I have digressed from the point of the Bill, but it is worth considering the context. The Bill deserves a welcome because it takes white collar crime seriously. All sides of the House agree for far too long in this country we have not taken white collar crime seriously. Although the Bill is long overdue, we welcome it. It recognises one of the truisms of the international financial system on which Deputy Higgins commented in the Dáil. A great failure of the international financial system is that it has chosen to be silent on the issue of the transmission of dirty money in the world. With his characteristic eloquence he describes what others call "hot money" as "dirty money" — money that is being laundered. He pointed out the enormous cost of dirty money and unregulated financial corruption to the developing world. Senator Quinn rightly focused on Switzerland as a country where for far too long there was far too much fraud and corruption in banking and far too little regulation. The complicity of Swiss banks in corruption is usually blamed on African countries. Deputy Higgins rightly pointed out that Nigerian corruption is seen as an African problem and yet for every Nigerian dictator who has impoverished his country, there has been a Swiss bank in which he could lodge his billions. There has been an enormous cost for developing countries. Figures have been quoted. For example in Russia €20 billion was looted out of that country in the two-year period 1988 to 1989.

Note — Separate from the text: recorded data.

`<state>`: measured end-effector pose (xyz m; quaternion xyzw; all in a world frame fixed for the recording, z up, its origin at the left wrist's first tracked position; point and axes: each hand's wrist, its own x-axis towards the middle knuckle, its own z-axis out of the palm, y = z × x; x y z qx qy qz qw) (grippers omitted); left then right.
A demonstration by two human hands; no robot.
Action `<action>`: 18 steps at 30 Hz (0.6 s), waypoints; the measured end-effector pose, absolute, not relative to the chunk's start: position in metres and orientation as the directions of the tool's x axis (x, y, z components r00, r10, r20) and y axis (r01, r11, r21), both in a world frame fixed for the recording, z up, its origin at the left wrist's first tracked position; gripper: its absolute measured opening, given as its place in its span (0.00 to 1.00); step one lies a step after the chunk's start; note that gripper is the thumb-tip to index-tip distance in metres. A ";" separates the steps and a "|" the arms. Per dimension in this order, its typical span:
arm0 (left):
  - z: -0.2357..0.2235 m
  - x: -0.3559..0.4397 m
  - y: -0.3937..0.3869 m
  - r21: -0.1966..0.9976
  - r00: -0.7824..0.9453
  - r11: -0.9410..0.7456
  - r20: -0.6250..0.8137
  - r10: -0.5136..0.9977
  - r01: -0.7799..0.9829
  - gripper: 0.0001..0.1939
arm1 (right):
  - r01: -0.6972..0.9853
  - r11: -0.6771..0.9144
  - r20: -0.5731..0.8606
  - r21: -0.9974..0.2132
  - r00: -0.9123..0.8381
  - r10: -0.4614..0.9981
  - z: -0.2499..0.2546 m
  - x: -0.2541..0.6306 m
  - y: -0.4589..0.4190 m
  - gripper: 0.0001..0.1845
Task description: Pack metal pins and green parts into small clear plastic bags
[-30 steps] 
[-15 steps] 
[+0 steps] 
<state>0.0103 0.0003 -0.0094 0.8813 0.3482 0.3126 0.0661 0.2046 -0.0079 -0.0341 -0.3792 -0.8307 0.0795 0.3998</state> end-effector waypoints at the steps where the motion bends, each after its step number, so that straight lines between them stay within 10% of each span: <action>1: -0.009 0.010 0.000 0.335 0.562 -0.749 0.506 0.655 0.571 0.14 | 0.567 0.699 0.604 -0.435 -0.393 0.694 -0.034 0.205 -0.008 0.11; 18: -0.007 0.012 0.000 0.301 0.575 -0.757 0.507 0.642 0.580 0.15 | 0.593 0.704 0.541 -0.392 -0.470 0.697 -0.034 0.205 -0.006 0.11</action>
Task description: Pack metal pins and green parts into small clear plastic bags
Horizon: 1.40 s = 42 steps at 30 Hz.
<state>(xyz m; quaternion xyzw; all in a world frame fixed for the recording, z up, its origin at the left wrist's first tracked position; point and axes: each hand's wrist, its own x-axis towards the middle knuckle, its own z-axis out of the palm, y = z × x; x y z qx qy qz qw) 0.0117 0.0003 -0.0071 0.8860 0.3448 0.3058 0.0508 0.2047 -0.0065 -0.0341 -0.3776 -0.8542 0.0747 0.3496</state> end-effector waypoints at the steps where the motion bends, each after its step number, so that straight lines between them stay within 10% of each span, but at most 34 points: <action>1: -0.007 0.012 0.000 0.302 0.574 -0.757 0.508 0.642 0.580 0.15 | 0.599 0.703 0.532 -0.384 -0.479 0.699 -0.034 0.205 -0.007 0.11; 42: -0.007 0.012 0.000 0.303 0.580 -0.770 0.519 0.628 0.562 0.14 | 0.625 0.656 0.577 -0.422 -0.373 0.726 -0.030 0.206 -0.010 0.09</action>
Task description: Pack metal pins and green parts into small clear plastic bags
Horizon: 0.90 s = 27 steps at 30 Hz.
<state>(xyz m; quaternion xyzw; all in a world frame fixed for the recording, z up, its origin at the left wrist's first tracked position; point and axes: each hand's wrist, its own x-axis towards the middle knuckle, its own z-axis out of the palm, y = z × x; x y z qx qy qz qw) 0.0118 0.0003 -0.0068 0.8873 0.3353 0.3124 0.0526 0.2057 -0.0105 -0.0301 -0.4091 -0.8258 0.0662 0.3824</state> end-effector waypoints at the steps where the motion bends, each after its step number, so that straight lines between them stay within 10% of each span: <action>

An analogy which I believe is useful and which was mentioned at the justice committee recently is the enormous cost to the Exchequer and internationally of cigarette smuggling and the complicity of the big tobacco companies in facilitating this to happen and not regulating it enough. Similarly, the transmission of dirty money, as Deputy Michael D. Higgins has described it, is being done with complicity by western banks and the western banking system. This EU initiative we are now transposing into Irish law is an important step in the process of trying to change that and restore some sort of ethical compliance within our banking system as much as within the European banking system. It is about restoring our international reputation as a place in which financial services are conducted in an ethical and reputable manner but it also plays a much bigger part in restoring confidence generally within the European Union.

In the time remaining I will examine the specifics of the Bill but I also want to make a general point about the principle of consolidation. The Minister, Deputy Dermot Ahern, referred to the consolidating nature of this Bill. It certainly refers to a great deal of earlier legislation and repeals a large number of regulations under the Criminal Justice Act 1994 which until now was the main legislation on money laundering. It is somewhat regrettable, however, that the opportunity was not taken in the Bill to do a proper consolidating or codifying job as was done in the Criminal Justice (Theft and Fraud Offences) Act 2001 where an attempt was made to try to bring every statute dealing with theft or fraud offences against property into one piece of legislation.

Unfortunately, in this area of money laundering offences and terrorist financing we still have a range of legislation dealing with it. The Bill amends various provisions of the Criminal Justice Act but it does not repeal the Act in total and, in a way, that is regrettable. A previous Minister for Justice, Equality and Law Reform, Michael McDowell, had a pet project of codification of the criminal law. I am aware work on that is ongoing but this could have been an opportunity to codify at least one area.